**EXERCISE DESCRIPTION**
Omit the pictures and return exactly the stretch of the material below from the line with "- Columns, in" through the line with "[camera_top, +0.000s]".

**DATASET EXTRACT**
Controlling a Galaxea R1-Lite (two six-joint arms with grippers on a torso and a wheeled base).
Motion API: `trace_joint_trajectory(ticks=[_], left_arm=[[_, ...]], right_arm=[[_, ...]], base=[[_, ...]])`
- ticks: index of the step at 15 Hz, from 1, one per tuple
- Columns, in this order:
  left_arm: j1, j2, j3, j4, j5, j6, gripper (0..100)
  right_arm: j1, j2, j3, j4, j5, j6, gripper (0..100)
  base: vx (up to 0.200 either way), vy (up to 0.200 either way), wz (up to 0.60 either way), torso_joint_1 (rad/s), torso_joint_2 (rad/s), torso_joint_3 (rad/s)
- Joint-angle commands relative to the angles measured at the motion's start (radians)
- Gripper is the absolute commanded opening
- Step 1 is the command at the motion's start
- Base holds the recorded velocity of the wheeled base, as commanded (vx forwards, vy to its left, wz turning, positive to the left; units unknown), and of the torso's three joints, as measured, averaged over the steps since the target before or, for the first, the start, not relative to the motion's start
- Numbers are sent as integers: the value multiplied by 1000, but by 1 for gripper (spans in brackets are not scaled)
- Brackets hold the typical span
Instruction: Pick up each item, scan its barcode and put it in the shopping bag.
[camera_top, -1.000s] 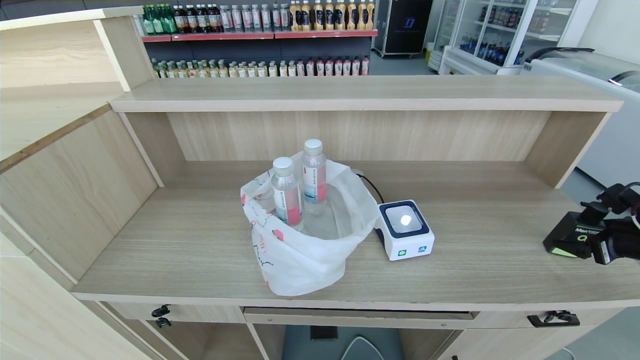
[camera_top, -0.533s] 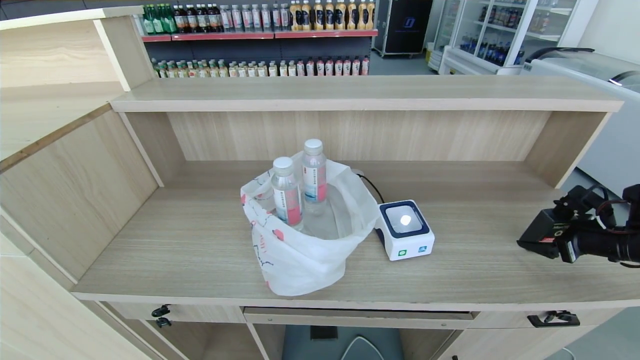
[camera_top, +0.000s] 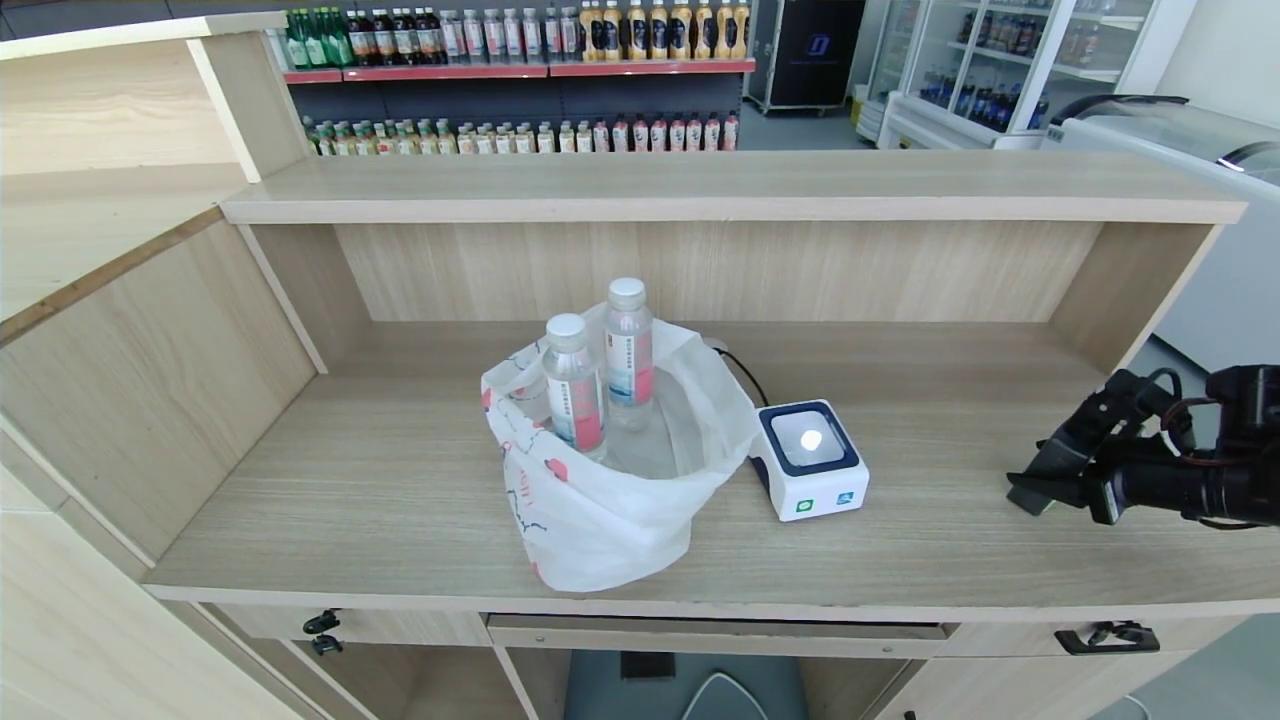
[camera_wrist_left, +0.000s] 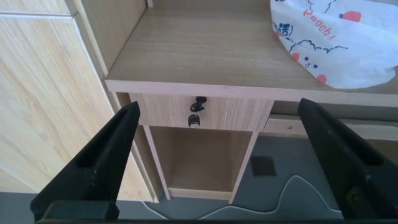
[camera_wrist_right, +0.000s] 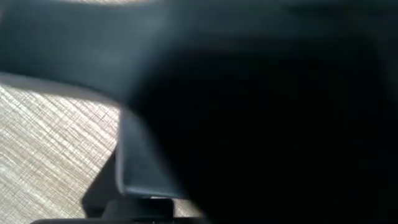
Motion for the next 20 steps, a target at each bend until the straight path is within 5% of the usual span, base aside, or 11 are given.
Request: trace_joint_trajectory(ticks=[1,6,8,10,12,16,20], left_arm=[[0,0,0,0,0,0,100],[0,0,0,0,0,0,100],[0,0,0,0,0,0,100],[0,0,0,0,0,0,100],[0,0,0,0,0,0,100],[0,0,0,0,0,0,100],[0,0,0,0,0,0,100]], right_arm=[[2,-5,4,-1,0,-1,0],[-6,-140,79,-107,14,11,0],[-7,-260,146,-247,89,46,0],[13,-364,249,-549,292,75,0],[60,-366,283,-761,384,78,0],[293,-366,255,-992,436,77,0],[631,-380,242,-1135,427,80,0]], base=[[0,0,0,0,0,0],[0,0,0,0,0,0],[0,0,0,0,0,0],[0,0,0,0,0,0],[0,0,0,0,0,0],[0,0,0,0,0,0],[0,0,0,0,0,0]])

**OUTPUT OF THE TASK**
- Columns, in this order:
  left_arm: j1, j2, j3, j4, j5, j6, gripper (0..100)
  right_arm: j1, j2, j3, j4, j5, j6, gripper (0..100)
  base: vx (up to 0.200 either way), vy (up to 0.200 either way), wz (up to 0.60 either way), torso_joint_1 (rad/s), torso_joint_2 (rad/s), torso_joint_3 (rad/s)
- Joint-angle commands relative to the angles measured at the motion's start (radians)
- Gripper is the absolute commanded opening
- Step 1 is the command at the motion's start
- Base holds the recorded velocity of the wheeled base, as commanded (vx forwards, vy to its left, wz turning, positive to the left; units unknown), and of the torso's three joints, as measured, averaged over the steps since the target before or, for the first, the start, not relative to the motion's start
- Numbers are sent as integers: the value multiplied by 1000, but by 1 for gripper (spans in brackets are not scaled)
- Brackets hold the typical span
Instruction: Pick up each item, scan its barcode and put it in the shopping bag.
[camera_top, -1.000s] 
[camera_top, -0.533s] 
[camera_top, +0.000s] 

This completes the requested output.